**Collected data entries:**

★ ★ ★ ★ ★

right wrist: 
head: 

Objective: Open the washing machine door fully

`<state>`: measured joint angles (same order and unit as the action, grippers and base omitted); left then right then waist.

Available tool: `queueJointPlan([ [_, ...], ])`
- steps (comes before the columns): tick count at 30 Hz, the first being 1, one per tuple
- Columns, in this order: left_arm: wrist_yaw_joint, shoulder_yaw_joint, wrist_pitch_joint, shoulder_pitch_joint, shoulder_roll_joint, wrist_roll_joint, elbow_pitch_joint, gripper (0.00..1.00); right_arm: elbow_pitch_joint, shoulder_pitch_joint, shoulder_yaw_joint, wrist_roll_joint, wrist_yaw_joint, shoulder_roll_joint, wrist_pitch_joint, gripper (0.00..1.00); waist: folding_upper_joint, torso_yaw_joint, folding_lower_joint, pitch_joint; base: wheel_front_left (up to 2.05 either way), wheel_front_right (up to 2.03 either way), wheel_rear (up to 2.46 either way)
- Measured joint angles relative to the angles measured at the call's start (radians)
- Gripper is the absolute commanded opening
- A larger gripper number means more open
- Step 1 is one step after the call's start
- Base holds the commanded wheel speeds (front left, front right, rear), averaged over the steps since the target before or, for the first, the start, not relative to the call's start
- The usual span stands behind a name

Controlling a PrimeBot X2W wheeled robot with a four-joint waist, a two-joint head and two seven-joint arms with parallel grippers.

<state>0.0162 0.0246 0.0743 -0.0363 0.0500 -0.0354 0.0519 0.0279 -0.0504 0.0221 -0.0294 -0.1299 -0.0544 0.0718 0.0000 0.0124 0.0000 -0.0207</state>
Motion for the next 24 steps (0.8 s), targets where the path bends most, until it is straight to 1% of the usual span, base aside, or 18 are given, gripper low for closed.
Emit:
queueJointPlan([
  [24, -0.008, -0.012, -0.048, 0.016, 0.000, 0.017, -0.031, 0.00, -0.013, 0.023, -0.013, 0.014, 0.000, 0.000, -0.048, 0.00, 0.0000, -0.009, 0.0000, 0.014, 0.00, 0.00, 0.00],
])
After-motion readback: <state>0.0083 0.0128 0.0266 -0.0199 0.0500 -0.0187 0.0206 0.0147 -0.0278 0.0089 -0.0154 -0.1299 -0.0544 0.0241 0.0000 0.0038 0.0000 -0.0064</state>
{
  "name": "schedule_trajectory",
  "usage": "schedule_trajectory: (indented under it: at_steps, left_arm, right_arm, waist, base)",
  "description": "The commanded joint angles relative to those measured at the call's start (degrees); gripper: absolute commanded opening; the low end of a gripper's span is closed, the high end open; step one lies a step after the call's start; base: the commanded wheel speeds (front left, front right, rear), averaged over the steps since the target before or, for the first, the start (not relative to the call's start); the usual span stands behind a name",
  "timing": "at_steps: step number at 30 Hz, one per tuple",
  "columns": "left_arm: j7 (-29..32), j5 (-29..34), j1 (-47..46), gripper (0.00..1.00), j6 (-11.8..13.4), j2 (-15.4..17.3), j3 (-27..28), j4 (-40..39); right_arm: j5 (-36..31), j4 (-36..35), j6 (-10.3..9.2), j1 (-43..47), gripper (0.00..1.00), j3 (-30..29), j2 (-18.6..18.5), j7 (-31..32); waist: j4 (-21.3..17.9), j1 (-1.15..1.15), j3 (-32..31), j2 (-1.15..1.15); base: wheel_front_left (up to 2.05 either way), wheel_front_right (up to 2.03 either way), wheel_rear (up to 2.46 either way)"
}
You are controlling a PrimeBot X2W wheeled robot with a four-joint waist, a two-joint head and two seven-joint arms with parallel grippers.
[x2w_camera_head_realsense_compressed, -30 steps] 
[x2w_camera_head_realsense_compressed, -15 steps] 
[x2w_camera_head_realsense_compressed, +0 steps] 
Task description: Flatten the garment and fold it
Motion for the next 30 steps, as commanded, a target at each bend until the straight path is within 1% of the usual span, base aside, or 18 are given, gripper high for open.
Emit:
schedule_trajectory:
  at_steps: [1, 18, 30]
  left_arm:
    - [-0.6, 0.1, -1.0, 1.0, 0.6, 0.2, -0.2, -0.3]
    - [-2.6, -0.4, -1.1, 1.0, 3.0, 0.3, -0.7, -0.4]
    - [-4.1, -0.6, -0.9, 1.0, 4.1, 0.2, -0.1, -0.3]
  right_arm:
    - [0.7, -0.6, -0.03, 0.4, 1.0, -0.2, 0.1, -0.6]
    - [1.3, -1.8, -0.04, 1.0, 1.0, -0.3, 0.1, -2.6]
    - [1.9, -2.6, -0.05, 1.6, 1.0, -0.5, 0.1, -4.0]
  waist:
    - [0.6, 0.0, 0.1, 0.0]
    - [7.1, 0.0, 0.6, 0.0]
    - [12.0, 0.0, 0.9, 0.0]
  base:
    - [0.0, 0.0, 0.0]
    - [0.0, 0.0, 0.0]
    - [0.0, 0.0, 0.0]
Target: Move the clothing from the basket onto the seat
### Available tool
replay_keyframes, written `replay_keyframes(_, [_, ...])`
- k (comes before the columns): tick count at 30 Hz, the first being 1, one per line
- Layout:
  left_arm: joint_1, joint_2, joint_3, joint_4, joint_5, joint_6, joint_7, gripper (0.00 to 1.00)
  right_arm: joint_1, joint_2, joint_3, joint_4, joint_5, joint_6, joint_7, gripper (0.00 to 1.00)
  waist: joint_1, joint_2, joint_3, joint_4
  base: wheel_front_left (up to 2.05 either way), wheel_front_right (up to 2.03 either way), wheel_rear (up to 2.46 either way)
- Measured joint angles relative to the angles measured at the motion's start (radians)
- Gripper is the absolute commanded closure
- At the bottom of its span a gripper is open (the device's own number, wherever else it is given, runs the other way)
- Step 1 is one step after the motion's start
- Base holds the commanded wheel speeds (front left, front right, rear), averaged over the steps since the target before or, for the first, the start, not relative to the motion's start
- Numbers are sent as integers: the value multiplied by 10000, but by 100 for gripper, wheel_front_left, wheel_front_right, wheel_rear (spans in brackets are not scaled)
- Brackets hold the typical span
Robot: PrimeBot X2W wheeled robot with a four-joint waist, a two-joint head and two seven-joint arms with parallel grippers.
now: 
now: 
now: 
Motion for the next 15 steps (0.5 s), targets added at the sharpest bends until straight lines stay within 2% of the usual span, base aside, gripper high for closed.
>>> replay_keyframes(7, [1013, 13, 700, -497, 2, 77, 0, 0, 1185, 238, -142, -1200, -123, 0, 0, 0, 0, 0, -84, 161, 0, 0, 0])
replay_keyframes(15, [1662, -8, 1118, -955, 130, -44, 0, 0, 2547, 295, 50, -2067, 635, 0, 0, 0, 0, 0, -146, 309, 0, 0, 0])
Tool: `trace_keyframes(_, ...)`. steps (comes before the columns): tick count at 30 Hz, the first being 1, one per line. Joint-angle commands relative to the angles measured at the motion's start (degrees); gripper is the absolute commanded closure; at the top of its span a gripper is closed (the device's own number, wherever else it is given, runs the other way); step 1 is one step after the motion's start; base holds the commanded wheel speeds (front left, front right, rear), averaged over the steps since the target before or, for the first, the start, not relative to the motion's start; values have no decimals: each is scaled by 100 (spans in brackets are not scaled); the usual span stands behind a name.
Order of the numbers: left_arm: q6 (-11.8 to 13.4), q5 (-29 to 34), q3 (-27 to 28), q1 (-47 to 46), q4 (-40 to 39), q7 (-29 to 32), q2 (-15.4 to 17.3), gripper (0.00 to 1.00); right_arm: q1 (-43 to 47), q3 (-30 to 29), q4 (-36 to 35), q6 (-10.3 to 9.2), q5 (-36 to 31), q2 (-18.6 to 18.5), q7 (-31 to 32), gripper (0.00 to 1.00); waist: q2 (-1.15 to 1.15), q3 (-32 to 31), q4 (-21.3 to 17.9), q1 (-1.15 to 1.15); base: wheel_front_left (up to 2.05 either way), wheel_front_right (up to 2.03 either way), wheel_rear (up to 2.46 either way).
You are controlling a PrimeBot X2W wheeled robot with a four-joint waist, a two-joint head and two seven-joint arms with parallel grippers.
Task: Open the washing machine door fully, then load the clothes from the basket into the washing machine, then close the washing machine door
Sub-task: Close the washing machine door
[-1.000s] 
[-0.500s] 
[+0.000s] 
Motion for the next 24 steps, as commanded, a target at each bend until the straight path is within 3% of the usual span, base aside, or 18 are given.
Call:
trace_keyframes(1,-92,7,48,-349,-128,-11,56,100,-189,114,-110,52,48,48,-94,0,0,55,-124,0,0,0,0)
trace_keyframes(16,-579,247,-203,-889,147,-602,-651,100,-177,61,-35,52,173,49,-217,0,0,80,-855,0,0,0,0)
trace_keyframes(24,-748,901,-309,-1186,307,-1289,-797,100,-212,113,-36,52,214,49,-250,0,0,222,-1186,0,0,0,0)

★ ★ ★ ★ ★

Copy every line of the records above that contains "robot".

**Solution for this exercise:**
Controlling a PrimeBot X2W wheeled robot with a four-joint waist, a two-joint head and two seven-joint arms with parallel grippers.
You are controlling a PrimeBot X2W wheeled robot with a four-joint waist, a two-joint head and two seven-joint arms with parallel grippers.
Robot: PrimeBot X2W wheeled robot with a four-joint waist, a two-joint head and two seven-joint arms with parallel grippers.
You are controlling a PrimeBot X2W wheeled robot with a four-joint waist, a two-joint head and two seven-joint arms with parallel grippers.

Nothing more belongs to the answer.